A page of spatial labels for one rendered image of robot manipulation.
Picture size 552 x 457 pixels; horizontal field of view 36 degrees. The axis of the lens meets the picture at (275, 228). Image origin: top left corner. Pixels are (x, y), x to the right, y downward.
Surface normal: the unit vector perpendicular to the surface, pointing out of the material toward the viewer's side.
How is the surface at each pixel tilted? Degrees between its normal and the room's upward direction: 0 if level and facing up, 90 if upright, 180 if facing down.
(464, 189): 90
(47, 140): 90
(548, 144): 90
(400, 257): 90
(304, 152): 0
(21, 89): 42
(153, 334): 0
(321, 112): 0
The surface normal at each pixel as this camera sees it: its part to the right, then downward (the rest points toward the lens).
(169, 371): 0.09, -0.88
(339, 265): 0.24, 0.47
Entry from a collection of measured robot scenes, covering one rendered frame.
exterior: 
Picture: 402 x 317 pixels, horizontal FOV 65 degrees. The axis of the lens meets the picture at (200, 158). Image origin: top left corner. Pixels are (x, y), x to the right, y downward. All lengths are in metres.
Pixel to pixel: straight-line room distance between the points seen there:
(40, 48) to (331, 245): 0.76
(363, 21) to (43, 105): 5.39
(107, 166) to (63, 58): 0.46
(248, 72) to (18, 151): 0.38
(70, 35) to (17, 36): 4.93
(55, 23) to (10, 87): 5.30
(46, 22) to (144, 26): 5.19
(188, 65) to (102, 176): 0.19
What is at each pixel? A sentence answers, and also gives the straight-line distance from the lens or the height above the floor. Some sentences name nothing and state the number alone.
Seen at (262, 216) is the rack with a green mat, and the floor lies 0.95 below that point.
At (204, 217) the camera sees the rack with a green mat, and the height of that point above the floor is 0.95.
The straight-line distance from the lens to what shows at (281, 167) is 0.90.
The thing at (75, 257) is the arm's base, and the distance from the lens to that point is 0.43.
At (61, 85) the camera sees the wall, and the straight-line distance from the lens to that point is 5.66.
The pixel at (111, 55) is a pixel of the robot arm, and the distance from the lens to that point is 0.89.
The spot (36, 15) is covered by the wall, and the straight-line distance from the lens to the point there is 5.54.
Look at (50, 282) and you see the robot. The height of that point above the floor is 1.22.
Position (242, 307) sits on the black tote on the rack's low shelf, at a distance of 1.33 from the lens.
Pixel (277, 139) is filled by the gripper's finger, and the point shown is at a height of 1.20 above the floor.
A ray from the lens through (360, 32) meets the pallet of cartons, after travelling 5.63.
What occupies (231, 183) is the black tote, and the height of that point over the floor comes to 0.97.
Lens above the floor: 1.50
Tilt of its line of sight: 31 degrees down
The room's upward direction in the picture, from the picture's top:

■ Work instructions ■
In the listing above, find the line containing "(153, 334): 0" and the line containing "At (61, 85)", then quote both, plus every line between them, exactly as written.

■ Exercise output ■
(153, 334): 0
(321, 112): 0
The surface normal at each pixel as this camera sees it: its part to the right, then downward (the rest points toward the lens).
(169, 371): 0.09, -0.88
(339, 265): 0.24, 0.47
Entry from a collection of measured robot scenes, covering one rendered frame.
exterior: 
Picture: 402 x 317 pixels, horizontal FOV 65 degrees. The axis of the lens meets the picture at (200, 158). Image origin: top left corner. Pixels are (x, y), x to the right, y downward. All lengths are in metres.
Pixel to pixel: straight-line room distance between the points seen there:
(40, 48) to (331, 245): 0.76
(363, 21) to (43, 105): 5.39
(107, 166) to (63, 58): 0.46
(248, 72) to (18, 151): 0.38
(70, 35) to (17, 36): 4.93
(55, 23) to (10, 87): 5.30
(46, 22) to (144, 26): 5.19
(188, 65) to (102, 176): 0.19
What is at each pixel? A sentence answers, and also gives the straight-line distance from the lens or the height above the floor. Some sentences name nothing and state the number alone.
Seen at (262, 216) is the rack with a green mat, and the floor lies 0.95 below that point.
At (204, 217) the camera sees the rack with a green mat, and the height of that point above the floor is 0.95.
The straight-line distance from the lens to what shows at (281, 167) is 0.90.
The thing at (75, 257) is the arm's base, and the distance from the lens to that point is 0.43.
At (61, 85) the camera sees the wall, and the straight-line distance from the lens to that point is 5.66.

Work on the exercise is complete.